ACTIVITY: The pictures stay out; all of the data is to be printed exactly.
** THE DATA follows **
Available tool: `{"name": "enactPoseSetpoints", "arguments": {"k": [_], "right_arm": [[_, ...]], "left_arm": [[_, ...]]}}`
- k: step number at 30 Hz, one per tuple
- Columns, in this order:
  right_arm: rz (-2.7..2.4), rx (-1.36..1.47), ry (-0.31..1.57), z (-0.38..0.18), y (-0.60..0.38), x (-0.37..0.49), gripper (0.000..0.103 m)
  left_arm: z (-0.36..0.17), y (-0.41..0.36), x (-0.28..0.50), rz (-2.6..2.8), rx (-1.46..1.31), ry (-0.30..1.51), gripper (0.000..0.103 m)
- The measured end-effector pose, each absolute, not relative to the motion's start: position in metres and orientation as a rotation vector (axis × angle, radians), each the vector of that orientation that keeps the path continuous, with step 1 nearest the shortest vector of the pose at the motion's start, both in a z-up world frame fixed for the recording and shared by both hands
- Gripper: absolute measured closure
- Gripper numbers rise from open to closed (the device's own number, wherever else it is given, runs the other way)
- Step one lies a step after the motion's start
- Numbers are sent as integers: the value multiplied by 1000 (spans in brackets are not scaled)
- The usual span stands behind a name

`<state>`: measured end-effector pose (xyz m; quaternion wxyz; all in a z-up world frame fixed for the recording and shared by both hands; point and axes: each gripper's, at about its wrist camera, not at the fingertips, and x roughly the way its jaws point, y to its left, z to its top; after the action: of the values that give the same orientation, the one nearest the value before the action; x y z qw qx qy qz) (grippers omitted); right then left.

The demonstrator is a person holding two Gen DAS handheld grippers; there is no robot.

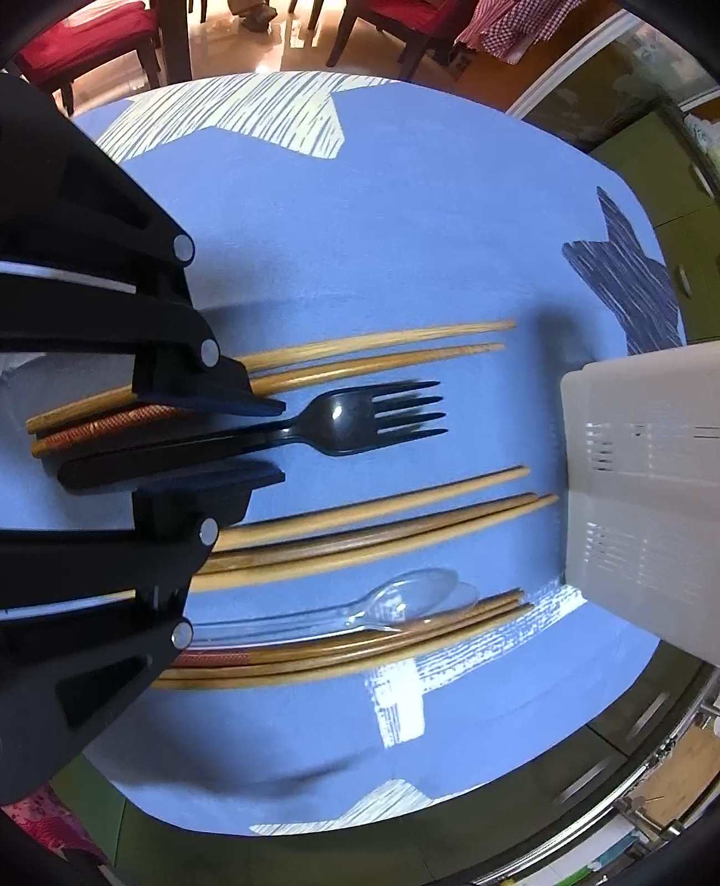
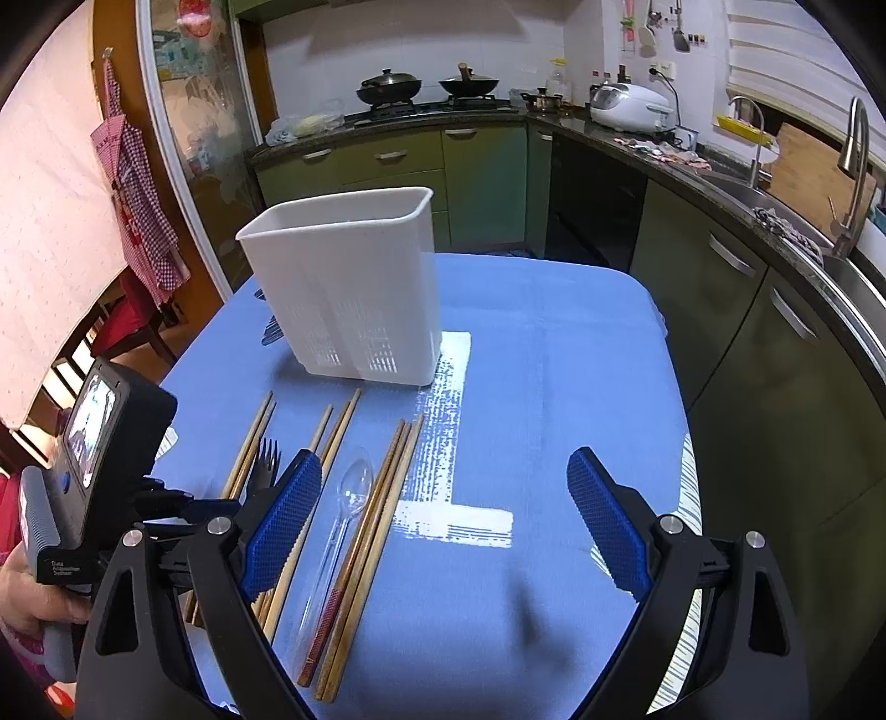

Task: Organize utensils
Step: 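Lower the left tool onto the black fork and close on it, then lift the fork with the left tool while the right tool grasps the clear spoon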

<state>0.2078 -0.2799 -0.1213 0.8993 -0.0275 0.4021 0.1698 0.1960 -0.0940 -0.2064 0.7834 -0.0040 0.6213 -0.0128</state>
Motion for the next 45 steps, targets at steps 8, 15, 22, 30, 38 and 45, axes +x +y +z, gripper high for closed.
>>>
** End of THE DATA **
OUTPUT OF THE EXERCISE:
Available tool: `{"name": "enactPoseSetpoints", "arguments": {"k": [_], "right_arm": [[_, ...]], "left_arm": [[_, ...]]}}`
- k: step number at 30 Hz, one per tuple
- Columns, in this order:
  right_arm: rz (-2.7..2.4), rx (-1.36..1.47), ry (-0.31..1.57), z (-0.38..0.18), y (-0.60..0.38), x (-0.37..0.49), gripper (0.000..0.103 m)
  left_arm: z (-0.36..0.17), y (-0.41..0.36), x (-0.28..0.50), rz (-2.6..2.8), rx (-1.46..1.31), ry (-0.30..1.51), gripper (0.000..0.103 m)
- The measured end-effector pose, each absolute, not relative to the motion's start: position in metres and orientation as a rotation vector (axis × angle, radians), each the vector of that orientation that keeps the path continuous, with step 1 nearest the shortest vector of the pose at the motion's start, both in a z-up world frame fixed for the recording and shared by both hands
- Gripper: absolute measured closure
- Gripper numbers rise from open to closed (the device's own number, wherever else it is given, runs the other way)
- Step one lies a step after the motion's start
- Numbers are sent as integers: the value multiplied by 1000 (spans in brackets are not scaled)
- The usual span stands behind a name

`<state>`: measured end-effector pose (xyz m; quaternion wxyz; all in a z-up world frame fixed for the recording and shared by both hands; point and axes: each gripper's, at about its wrist camera, not at the fingertips, and x roughly the way its jaws point, y to its left, z to its top; after the action: of the values that give the same orientation, the one nearest the value before the action; x y z qw qx qy qz) (grippers omitted); right then left.

The demonstrator is a person holding two Gen DAS handheld grippers; there is no robot.


Task: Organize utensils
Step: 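Lower the left tool onto the black fork and close on it, then lift the fork with the left tool while the right tool grasps the clear spoon
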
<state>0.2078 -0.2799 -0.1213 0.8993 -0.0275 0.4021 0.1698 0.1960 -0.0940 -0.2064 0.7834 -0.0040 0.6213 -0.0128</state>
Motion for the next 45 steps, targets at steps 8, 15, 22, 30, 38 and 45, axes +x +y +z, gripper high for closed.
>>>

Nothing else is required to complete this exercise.